I would also like to point the authors towards Olofsen et al. Anesthesiology 2019 on R-dihydro-etorphine. This is a mu/kappa/delta agonist and produces partial agonism on respiratory effect. However, this drug is biased towards the beta arresting pathway and therefore contradicts many of earlier findings on bias agonism.

Just some thoughts while reading your excellent paper. Thank you.

 

  

Author Response

I congratulate the authors with an excellent review on a highly relevant topic. I was preparing a similar review but feel that this review fills the need and no additional review is needed. I give the authors some minor items that they may consider.

We would like to thank Reviewer #4 for his/her comments, suggestions and nice words (excellent review on a highly relevant topic).

 

Regarding the measurement of respiratory depression. Many animal studies claim that they measured respiratory depression but such measurements are difficult. Many results presented in the literature are therefore at best suspicious. For example, saturation is a measure of gas exchange and not ventilation and fully dependent on flow through the lungs. So I have a problem with the Manglik 2016 paper (Nature), see their Fig 4g and focus on vehicle. How come vehicle is a respiratory depressant? With reduction in respiratory rate by 200 breaths/min. This clearly is a methodical issue that gives me some problems with undetsnding the remainder of results (on respiration).

We do agree with the Reviewer on this point which has been mentioned in the revised version of the manuscript (pag 7, line 272). 

 

Oliceridine (please use either oliceridie or TRV130 but do not use both, eg page 8, sec paragraph). We recently reanalyzed the human oliceridine data using satiny functions, see Dahan et al. Anesthesiology 2020, pub ahead of print; The paper addresses the mechanism of oliceridine in producing less respiratory depression than morphine (bias or partial agonism). For clinical practice I do not think this is an important issue.

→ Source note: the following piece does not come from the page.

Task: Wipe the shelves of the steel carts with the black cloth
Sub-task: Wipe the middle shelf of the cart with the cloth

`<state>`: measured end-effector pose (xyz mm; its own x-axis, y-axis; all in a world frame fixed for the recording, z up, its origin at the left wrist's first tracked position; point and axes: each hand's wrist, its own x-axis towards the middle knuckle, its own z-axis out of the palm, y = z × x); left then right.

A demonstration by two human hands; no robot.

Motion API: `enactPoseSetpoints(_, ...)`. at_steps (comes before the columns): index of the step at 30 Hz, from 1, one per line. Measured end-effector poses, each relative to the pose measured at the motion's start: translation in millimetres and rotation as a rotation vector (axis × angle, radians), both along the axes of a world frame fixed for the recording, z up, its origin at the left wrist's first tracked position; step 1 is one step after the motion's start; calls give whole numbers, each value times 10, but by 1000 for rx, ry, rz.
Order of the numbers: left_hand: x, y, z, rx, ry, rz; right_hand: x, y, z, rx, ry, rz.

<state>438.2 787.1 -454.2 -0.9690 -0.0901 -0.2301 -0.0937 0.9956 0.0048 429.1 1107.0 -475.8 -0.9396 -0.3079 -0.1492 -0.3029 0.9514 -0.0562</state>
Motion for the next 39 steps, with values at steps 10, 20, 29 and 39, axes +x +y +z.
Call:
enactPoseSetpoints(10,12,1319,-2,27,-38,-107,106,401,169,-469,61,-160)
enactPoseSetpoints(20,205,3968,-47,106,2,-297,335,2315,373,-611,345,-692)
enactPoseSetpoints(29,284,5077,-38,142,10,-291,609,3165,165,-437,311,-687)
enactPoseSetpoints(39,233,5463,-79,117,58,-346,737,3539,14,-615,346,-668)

The name oliceridine has been consistently used in the revised version of the manuscript and the ahead of print article by Dahan et al has been quoted (pag 7, line 356, ref 49).

 

I would also like to point the authors towards Olofsen et al. Anesthesiology 2019 on R-dihydro-etorphine. This is a mu/kappa/delta agonist and produces partial agonism on respiratory effect. However, this drug is biased towards the beta arresting pathway and therefore contradicts many of earlier findings on bias agonism.

Just some thoughts while reading your excellent paper. Thank you.

This information is possibly interesting however the involvement of different receptor types in the action of the molecule makes the interpretation of the results difficult.